• **PROBLEM TO SOLVE**
Please find how many lines of the data contain the string "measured", and respond with that number only.

• **STORED DATA**
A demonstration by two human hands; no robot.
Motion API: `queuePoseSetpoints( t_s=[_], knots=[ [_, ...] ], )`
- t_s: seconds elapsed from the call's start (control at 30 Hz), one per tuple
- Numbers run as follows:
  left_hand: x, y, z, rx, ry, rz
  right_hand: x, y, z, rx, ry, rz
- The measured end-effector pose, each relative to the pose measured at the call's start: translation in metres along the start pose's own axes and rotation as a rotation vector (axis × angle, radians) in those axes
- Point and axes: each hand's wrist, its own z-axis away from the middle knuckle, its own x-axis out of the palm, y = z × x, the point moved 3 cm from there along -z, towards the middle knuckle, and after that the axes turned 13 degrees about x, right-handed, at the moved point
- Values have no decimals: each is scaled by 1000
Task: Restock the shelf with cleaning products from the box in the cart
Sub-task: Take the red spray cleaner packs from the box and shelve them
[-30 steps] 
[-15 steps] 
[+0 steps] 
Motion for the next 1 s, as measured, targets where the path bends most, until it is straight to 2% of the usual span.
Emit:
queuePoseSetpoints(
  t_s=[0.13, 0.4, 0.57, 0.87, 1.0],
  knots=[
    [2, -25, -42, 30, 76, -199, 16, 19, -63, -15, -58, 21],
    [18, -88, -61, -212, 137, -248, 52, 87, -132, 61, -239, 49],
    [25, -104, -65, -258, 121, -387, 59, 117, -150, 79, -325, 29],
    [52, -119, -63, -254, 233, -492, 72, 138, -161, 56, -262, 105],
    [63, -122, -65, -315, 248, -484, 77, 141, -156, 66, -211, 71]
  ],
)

• **EXERCISE RESPONSE**
2